- What the exercise asks -
Could you copy word for word only the lines between the one containing "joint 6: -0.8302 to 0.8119" and the end of the listing below, both included, and leave out the pictures?

════════

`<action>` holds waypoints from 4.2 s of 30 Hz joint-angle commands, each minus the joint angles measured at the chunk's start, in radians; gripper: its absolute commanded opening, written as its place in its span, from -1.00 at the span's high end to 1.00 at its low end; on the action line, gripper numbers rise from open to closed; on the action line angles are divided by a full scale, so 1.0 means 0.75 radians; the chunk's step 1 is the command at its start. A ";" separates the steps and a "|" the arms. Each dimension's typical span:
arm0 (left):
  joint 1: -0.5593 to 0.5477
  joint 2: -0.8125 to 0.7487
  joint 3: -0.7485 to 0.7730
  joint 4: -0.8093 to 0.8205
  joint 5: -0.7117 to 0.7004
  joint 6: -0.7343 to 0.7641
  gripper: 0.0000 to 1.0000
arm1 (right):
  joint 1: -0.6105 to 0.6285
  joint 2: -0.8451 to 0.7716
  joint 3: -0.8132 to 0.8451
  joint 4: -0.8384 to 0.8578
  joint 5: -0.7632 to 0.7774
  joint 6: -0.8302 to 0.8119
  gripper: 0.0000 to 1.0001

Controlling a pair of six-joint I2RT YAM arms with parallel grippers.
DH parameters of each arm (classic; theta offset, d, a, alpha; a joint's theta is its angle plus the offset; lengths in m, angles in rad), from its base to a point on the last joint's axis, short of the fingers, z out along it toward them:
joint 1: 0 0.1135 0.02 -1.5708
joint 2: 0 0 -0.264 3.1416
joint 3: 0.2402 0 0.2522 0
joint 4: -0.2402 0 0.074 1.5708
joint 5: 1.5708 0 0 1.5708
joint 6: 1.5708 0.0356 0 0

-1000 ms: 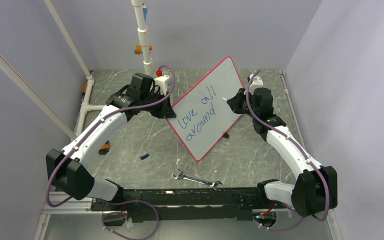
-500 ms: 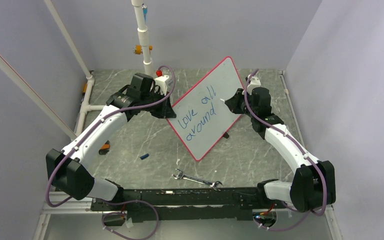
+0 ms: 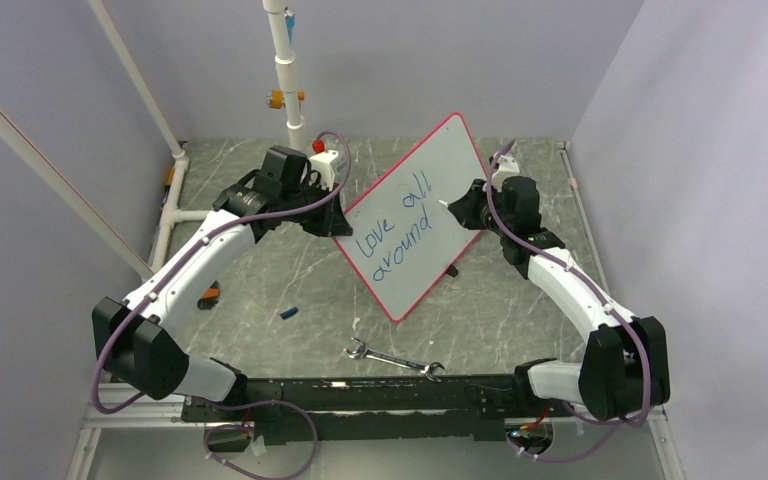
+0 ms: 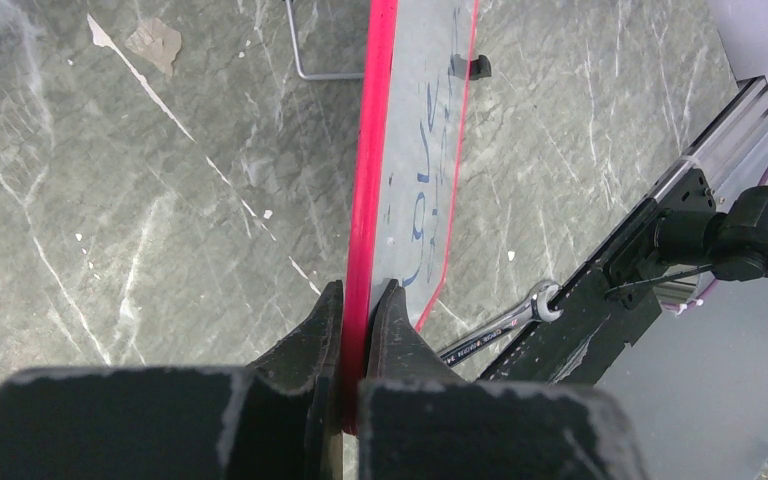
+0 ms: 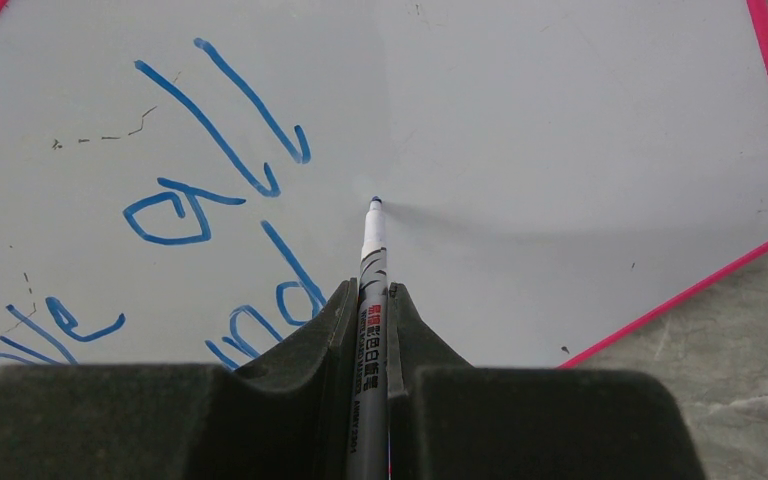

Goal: Write a sentence on the whiteboard

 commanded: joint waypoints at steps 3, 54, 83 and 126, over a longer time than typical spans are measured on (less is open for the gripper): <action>0.010 0.073 -0.038 -0.188 -0.516 0.242 1.00 | -0.005 0.008 -0.022 0.057 -0.020 0.009 1.00; 0.009 0.050 -0.038 -0.177 -0.473 0.241 1.00 | -0.005 0.178 0.238 -0.068 0.022 -0.020 1.00; 0.001 0.050 -0.038 -0.180 -0.483 0.242 1.00 | -0.006 0.101 0.025 -0.074 0.015 -0.030 1.00; -0.008 0.037 -0.036 -0.182 -0.492 0.243 1.00 | -0.001 -0.105 0.051 -0.024 -0.159 0.028 1.00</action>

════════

- Answer to this exercise -
  joint 6: -0.8302 to 0.8119
  gripper: 0.0000 to 1.0001

Controlling a pair of six-joint I2RT YAM arms with parallel grippers.
DH parameters of each arm (classic; theta offset, d, a, alpha; a joint's theta is its angle plus the offset; lengths in m, angles in rad), from its base to a point on the last joint's axis, short of the fingers, z out along it toward them:
joint 1: 0 0.1135 0.02 -1.5708
joint 2: 0 0 -0.264 3.1416
joint 3: 0.2402 0 0.2522 0
joint 4: -0.2402 0 0.074 1.5708
joint 5: 1.5708 0 0 1.5708
joint 6: 1.5708 0.0356 0 0

-1000 ms: 
-500 ms: 
+0 ms: 
+0 ms: 
+0 ms: 

Goal: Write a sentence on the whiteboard

 commanded: joint waypoints at steps 3, 54, 83 and 126, over a longer time than typical spans are measured on (less is open for the gripper): <action>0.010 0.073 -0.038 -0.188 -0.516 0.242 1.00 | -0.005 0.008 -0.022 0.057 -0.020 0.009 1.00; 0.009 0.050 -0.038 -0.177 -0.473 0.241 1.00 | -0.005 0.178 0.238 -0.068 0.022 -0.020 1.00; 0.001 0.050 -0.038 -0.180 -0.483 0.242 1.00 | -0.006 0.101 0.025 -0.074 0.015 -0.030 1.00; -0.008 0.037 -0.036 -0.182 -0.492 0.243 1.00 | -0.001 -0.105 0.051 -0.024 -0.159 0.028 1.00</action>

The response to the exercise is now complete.